Logging best practices


Logs can be of different types and purposes, like error, audit and debug logs. To work with them efficiently, we need to have certain tools and strategies. Here are several ideas how to use application logs more efficiently.

1. Consider about audit logging early

Even if there is no specific business need for it, like regulatory requirements, it can be useful for troubleshooting, and debugging. To implement an audit log in a clean way, it is necessary to consider about it at the early stages of the architectural design. Domain Events should be clearly separated and logged, at some cases even Event Sourcing could be used.

2. Log Request ID and Correlation ID

HTTP provides request headers X-Request-ID and X-Correlation-ID, also comparable means can be used together with other protocols. Either generate it or make clients pass the request ID. Use same correlation ID in all downstream API calls. Using them in the logs, would enable filtering and could help to search for related events.
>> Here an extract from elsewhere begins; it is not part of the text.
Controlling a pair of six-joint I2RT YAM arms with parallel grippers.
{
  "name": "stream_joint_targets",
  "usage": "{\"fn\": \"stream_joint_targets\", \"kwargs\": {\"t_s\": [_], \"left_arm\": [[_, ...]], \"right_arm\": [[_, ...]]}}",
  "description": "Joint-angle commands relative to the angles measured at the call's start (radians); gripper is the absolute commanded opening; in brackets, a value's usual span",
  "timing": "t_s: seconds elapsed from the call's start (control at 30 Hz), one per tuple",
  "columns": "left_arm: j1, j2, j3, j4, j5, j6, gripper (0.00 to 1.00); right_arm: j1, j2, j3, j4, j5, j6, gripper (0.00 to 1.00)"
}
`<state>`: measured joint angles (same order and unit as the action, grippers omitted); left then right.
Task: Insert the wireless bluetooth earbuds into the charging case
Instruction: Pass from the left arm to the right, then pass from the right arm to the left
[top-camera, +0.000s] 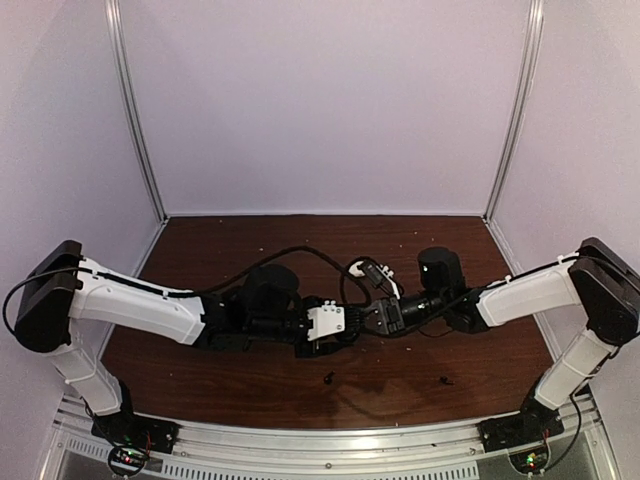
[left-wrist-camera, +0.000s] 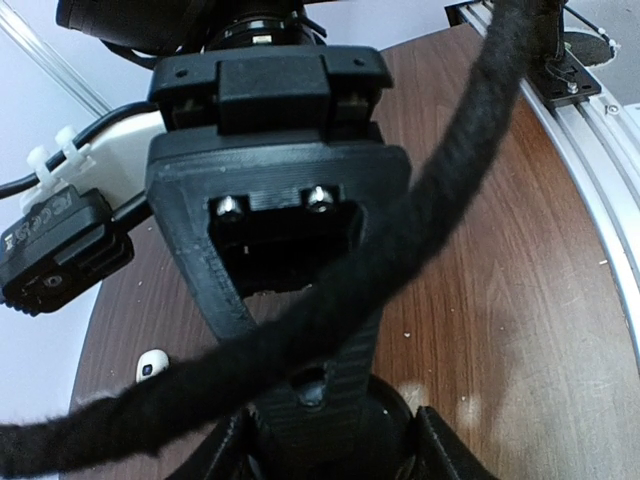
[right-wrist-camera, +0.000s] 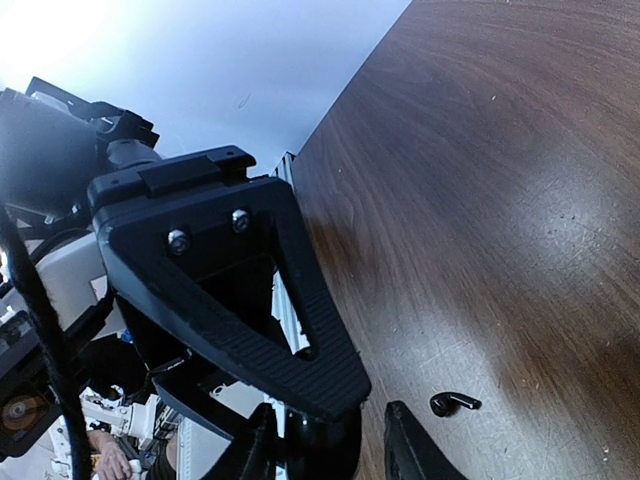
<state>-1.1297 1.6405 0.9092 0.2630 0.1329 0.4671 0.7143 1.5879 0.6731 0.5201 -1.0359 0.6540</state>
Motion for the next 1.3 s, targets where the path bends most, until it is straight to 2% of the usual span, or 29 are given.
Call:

3. Include incident ID to the log messages

When things go wrong, users should be given with enough information required to indicate what is the problem when they ask for support. Exceptions should be logged, error message displayed to the user should indicate where the logs could be found. Of course there is no need to tell the user where the log file is stored, but it is useful to generate the same hash - incident ID, and include it both to the logged message and the one displayed for the user.

4. Implement 0 Bugs policy

All messages from the error log are considered bugs and must be resolved immediately. Log monitoring here is essential, tools should support easy real time monitoring, with ability to group and filter error messages. Noise should be removed from the error logs. When somebody is already looking at production issue, any messages related to that issue should not flood others.

5. Define tolerance thresholds

Some specific errors might only indicate problem when they occur continuously, for example some remote service timeouts could be tolerated, if the don't reach a threshold per time interval. Monitoring tools should support a way to filter repeated messages that are within tolerance limits for that type of errors.